- _WHAT IS REQUIRED_: The answer is the full listing restated exactly, without any pictures.

- _STUDY MATERIAL_:
↓

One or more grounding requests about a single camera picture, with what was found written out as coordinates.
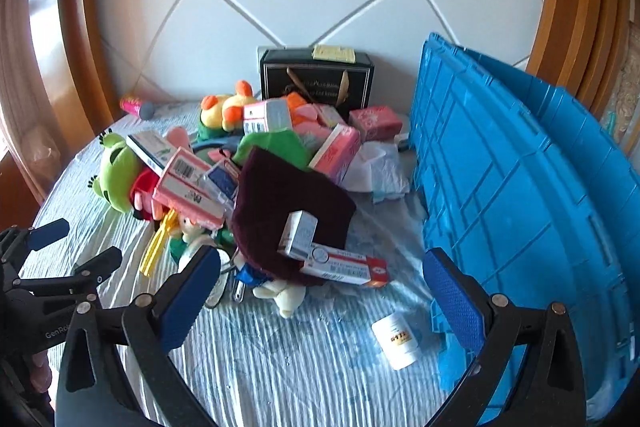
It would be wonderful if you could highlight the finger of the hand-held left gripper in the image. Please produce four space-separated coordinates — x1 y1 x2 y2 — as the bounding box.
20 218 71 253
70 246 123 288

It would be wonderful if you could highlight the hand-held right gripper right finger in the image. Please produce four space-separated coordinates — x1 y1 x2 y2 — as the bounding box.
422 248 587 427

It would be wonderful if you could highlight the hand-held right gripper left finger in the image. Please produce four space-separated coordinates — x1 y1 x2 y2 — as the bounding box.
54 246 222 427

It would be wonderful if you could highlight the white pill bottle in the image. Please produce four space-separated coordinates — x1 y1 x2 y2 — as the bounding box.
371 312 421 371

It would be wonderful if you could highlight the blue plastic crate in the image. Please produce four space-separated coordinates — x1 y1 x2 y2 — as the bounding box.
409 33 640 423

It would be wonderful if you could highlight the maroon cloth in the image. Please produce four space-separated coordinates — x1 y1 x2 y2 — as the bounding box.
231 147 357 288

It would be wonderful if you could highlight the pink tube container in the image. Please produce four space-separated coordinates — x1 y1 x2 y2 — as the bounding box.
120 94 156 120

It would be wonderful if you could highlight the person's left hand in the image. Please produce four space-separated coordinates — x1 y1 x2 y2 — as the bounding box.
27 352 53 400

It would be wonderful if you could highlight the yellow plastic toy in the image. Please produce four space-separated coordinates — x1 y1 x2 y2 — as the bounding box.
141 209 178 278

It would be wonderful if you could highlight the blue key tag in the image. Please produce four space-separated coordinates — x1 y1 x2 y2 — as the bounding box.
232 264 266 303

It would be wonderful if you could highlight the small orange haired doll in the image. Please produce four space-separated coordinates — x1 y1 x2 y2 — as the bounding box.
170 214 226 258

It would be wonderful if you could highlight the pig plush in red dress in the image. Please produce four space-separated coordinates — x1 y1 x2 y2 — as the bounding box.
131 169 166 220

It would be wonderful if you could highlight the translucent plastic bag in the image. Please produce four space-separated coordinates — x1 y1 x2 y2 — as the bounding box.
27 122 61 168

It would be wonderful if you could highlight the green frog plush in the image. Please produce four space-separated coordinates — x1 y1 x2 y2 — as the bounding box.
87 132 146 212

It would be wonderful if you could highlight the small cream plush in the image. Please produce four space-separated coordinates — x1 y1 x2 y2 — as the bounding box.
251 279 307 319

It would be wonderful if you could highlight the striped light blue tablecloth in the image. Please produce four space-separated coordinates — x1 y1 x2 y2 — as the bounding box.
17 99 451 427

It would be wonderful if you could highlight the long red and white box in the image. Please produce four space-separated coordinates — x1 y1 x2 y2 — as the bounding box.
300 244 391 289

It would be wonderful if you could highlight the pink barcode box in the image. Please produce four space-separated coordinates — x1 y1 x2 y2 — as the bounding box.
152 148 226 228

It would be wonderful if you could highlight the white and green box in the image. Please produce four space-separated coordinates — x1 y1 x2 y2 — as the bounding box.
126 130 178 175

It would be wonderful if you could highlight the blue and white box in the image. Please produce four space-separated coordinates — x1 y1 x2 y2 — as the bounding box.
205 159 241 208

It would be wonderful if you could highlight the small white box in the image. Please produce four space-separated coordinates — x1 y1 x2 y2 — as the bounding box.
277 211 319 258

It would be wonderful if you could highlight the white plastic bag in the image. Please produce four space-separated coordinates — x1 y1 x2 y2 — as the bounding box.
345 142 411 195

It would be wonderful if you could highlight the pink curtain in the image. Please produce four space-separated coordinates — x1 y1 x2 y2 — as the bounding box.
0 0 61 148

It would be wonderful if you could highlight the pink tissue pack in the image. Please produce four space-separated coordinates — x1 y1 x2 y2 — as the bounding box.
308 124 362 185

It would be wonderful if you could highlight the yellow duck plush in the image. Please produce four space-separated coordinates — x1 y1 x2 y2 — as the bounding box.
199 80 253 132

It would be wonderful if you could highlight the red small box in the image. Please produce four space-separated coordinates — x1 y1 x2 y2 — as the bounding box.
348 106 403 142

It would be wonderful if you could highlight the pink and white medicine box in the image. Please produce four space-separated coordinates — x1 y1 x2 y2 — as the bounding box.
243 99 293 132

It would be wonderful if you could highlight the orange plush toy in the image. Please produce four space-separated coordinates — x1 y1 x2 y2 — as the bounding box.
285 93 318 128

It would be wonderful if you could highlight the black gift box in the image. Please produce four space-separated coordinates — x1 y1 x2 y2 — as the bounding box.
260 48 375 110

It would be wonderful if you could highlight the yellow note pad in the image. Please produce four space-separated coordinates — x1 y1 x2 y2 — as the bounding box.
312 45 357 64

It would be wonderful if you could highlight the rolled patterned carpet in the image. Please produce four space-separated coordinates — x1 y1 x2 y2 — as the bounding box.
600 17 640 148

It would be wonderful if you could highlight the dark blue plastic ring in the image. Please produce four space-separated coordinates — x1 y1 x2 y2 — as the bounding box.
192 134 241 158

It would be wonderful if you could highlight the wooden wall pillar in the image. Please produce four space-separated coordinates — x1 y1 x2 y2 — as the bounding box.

↑

- _EXERCISE RESPONSE_:
One or more grounding requests about a single camera picture, with what was found written out as coordinates.
It would be wonderful if you could highlight the finger of the hand-held left gripper in the image. Please produce four space-separated coordinates — x1 y1 x2 y2 — as the bounding box.
20 218 71 253
70 246 123 288

It would be wonderful if you could highlight the hand-held right gripper right finger in the image. Please produce four space-separated coordinates — x1 y1 x2 y2 — as the bounding box.
422 248 587 427

It would be wonderful if you could highlight the hand-held right gripper left finger in the image. Please produce four space-separated coordinates — x1 y1 x2 y2 — as the bounding box.
54 246 222 427

It would be wonderful if you could highlight the white pill bottle in the image. Please produce four space-separated coordinates — x1 y1 x2 y2 — as the bounding box.
371 312 421 371

It would be wonderful if you could highlight the blue plastic crate in the image. Please produce four space-separated coordinates — x1 y1 x2 y2 — as the bounding box.
409 33 640 423

It would be wonderful if you could highlight the maroon cloth in the image. Please produce four space-separated coordinates — x1 y1 x2 y2 — as the bounding box.
231 147 357 288

It would be wonderful if you could highlight the pink tube container in the image. Please produce four space-separated coordinates — x1 y1 x2 y2 — as the bounding box.
120 94 156 120

It would be wonderful if you could highlight the person's left hand in the image. Please produce four space-separated coordinates — x1 y1 x2 y2 — as the bounding box.
27 352 53 400

It would be wonderful if you could highlight the yellow plastic toy in the image. Please produce four space-separated coordinates — x1 y1 x2 y2 — as the bounding box.
141 209 178 278

It would be wonderful if you could highlight the blue key tag in the image. Please produce four space-separated coordinates — x1 y1 x2 y2 — as the bounding box.
232 264 266 303

It would be wonderful if you could highlight the small orange haired doll in the image. Please produce four space-separated coordinates — x1 y1 x2 y2 — as the bounding box.
170 214 226 258

It would be wonderful if you could highlight the pig plush in red dress in the image. Please produce four space-separated coordinates — x1 y1 x2 y2 — as the bounding box.
131 169 166 220

It would be wonderful if you could highlight the translucent plastic bag in the image. Please produce four space-separated coordinates — x1 y1 x2 y2 — as the bounding box.
27 122 61 168

It would be wonderful if you could highlight the green frog plush in the image. Please produce four space-separated coordinates — x1 y1 x2 y2 — as the bounding box.
87 132 146 212

It would be wonderful if you could highlight the small cream plush in the image. Please produce four space-separated coordinates — x1 y1 x2 y2 — as the bounding box.
251 279 307 319

It would be wonderful if you could highlight the striped light blue tablecloth in the image. Please produce four space-separated coordinates — x1 y1 x2 y2 — as the bounding box.
17 99 451 427

It would be wonderful if you could highlight the long red and white box in the image. Please produce four space-separated coordinates — x1 y1 x2 y2 — as the bounding box.
300 244 391 289

It would be wonderful if you could highlight the pink barcode box in the image. Please produce four space-separated coordinates — x1 y1 x2 y2 — as the bounding box.
152 148 226 228

It would be wonderful if you could highlight the white and green box in the image. Please produce four space-separated coordinates — x1 y1 x2 y2 — as the bounding box.
126 130 178 175

It would be wonderful if you could highlight the blue and white box in the image. Please produce four space-separated coordinates — x1 y1 x2 y2 — as the bounding box.
205 159 241 208

It would be wonderful if you could highlight the small white box in the image. Please produce four space-separated coordinates — x1 y1 x2 y2 — as the bounding box.
277 211 319 258

It would be wonderful if you could highlight the white plastic bag in the image. Please produce four space-separated coordinates — x1 y1 x2 y2 — as the bounding box.
345 142 411 195

It would be wonderful if you could highlight the pink curtain in the image. Please produce four space-separated coordinates — x1 y1 x2 y2 — as the bounding box.
0 0 61 148

It would be wonderful if you could highlight the pink tissue pack in the image. Please produce four space-separated coordinates — x1 y1 x2 y2 — as the bounding box.
308 124 362 185

It would be wonderful if you could highlight the yellow duck plush in the image. Please produce four space-separated coordinates — x1 y1 x2 y2 — as the bounding box.
199 80 253 132

It would be wonderful if you could highlight the red small box in the image. Please produce four space-separated coordinates — x1 y1 x2 y2 — as the bounding box.
348 106 403 142

It would be wonderful if you could highlight the pink and white medicine box in the image. Please produce four space-separated coordinates — x1 y1 x2 y2 — as the bounding box.
243 99 293 132

It would be wonderful if you could highlight the orange plush toy in the image. Please produce four space-separated coordinates — x1 y1 x2 y2 — as the bounding box.
285 93 318 128

It would be wonderful if you could highlight the black gift box in the image. Please produce four space-separated coordinates — x1 y1 x2 y2 — as the bounding box.
260 48 375 110

It would be wonderful if you could highlight the yellow note pad in the image. Please produce four space-separated coordinates — x1 y1 x2 y2 — as the bounding box.
312 45 357 64

It would be wonderful if you could highlight the rolled patterned carpet in the image. Please produce four space-separated coordinates — x1 y1 x2 y2 — as the bounding box.
600 17 640 148

It would be wonderful if you could highlight the dark blue plastic ring in the image. Please produce four space-separated coordinates — x1 y1 x2 y2 — as the bounding box.
192 134 241 158

It would be wonderful if you could highlight the wooden wall pillar in the image. Please produce four space-separated coordinates — x1 y1 x2 y2 — as the bounding box.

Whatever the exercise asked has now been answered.